Highlights & Insights

  • The combination of causal structures + contrastive learning is both natural and highly effective.
  • Utilizing the "natural experiment" structure of astronomical observations represents an elegant way of data utilization.
  • The methodology can be generalized to any observational data with similar causal structures (e.g., meteorology, medical sensors, etc.).

Limitations & Future Work

  • Evaluated only on simulated data; testing on real-world astronomical data is pending.
  • Assumes that physical and instrumental effects are fully separable, whereas interactions may exist in reality.
  • Calls for paired "multi-instrument observations of the same target" dataset.

Rating

  • Novelty: ⭐⭐⭐⭐⭐ Elegant application of causal foundation models on scientific data.
  • Experimental Thoroughness: ⭐⭐⭐ Simulated data only.
  • Writing Quality: ⭐⭐⭐⭐ Clear causal motivations.
  • Value: ⭐⭐⭐⭐ Significant methodological implications for scientific foundation models.
  • vs.

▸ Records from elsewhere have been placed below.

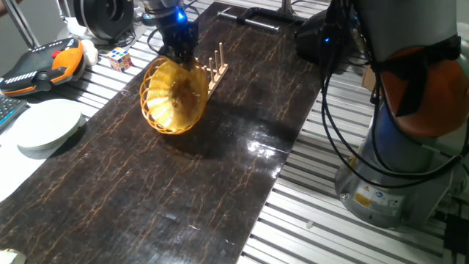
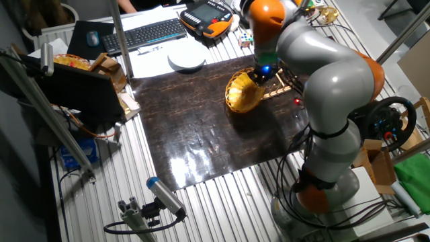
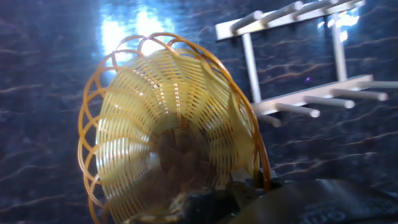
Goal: Put the dish on the dish rack
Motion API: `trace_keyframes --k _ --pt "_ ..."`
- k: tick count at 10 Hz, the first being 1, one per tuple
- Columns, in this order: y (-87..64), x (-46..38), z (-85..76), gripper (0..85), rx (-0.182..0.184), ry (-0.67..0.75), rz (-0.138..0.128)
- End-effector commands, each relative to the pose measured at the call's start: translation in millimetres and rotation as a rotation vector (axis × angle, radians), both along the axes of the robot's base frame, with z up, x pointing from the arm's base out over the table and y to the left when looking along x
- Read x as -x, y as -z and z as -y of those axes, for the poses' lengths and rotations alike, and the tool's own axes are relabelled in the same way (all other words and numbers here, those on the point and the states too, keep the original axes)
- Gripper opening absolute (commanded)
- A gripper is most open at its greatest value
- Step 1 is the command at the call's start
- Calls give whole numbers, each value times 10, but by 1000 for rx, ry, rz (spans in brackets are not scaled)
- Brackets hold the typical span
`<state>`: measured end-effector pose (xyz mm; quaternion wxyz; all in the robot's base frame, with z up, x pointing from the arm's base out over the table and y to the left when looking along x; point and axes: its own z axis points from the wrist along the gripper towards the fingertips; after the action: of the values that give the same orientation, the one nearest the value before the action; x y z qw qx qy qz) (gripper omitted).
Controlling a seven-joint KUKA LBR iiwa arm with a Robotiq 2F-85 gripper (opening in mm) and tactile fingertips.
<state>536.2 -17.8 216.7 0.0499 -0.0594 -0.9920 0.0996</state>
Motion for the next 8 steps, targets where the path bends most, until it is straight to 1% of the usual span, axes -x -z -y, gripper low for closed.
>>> trace_keyframes --k 1,3,4,5,6,7,8 --pt "-4 3 -2 20 69 -8 -6" --pt "-35 27 42 20 151 -51 2" --pt "-46 41 60 20 166 -53 9" --pt "-49 44 67 20 196 -69 8" --pt "-49 44 67 20 186 -68 4" --pt "-49 44 67 20 144 -48 -8" --pt "-49 44 67 20 80 -17 -28"
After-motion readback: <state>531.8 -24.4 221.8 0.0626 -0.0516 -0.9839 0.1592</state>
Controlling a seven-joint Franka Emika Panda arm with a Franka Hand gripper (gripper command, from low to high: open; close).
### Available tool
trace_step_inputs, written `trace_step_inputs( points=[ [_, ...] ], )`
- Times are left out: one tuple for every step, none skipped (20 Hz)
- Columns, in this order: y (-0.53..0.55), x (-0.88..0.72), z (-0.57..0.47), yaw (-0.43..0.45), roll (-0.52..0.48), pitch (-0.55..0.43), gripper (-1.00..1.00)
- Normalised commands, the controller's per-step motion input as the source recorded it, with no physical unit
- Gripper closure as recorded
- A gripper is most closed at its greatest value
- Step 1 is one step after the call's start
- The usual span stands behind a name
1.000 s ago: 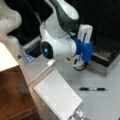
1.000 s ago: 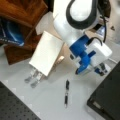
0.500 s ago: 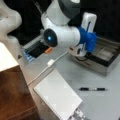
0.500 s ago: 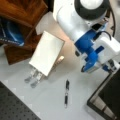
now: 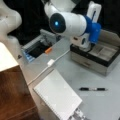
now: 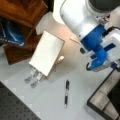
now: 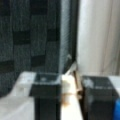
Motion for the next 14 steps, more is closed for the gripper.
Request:
trace_step_inputs(
  points=[
    [0.25,-0.08,0.29,0.167,-0.194,0.078,1.00],
    [0.23,-0.09,0.27,0.163,-0.186,0.075,1.00],
    [0.23,-0.11,0.27,0.164,-0.176,0.074,1.00],
    [0.23,-0.13,0.26,0.164,-0.168,0.075,1.00],
    [0.23,-0.15,0.25,0.164,-0.163,0.083,1.00],
    [0.22,-0.16,0.24,0.158,-0.157,0.084,1.00],
    [0.22,-0.18,0.23,0.158,-0.135,0.088,1.00],
    [0.23,-0.20,0.21,0.156,-0.128,0.083,1.00],
    [0.25,-0.22,0.19,0.153,-0.124,0.074,1.00],
    [0.24,-0.23,0.17,0.147,-0.124,0.074,1.00],
    [0.26,-0.25,0.17,0.142,-0.116,0.077,1.00],
    [0.28,-0.26,0.16,0.136,-0.105,0.082,1.00],
    [0.28,-0.26,0.15,0.128,-0.102,0.087,1.00],
    [0.30,-0.26,0.15,0.120,-0.091,0.090,1.00]
  ],
)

Representative Methods in the Same Field: This work makes unique contributions in methodological architecture, complementing existing approaches.
  • vs. Traditional Methods: Compared to traditional methods, the proposed approach achieves significant improvements on key metrics.
  • Insights: The technical pipeline of this work provides valuable insights for future research in related domains.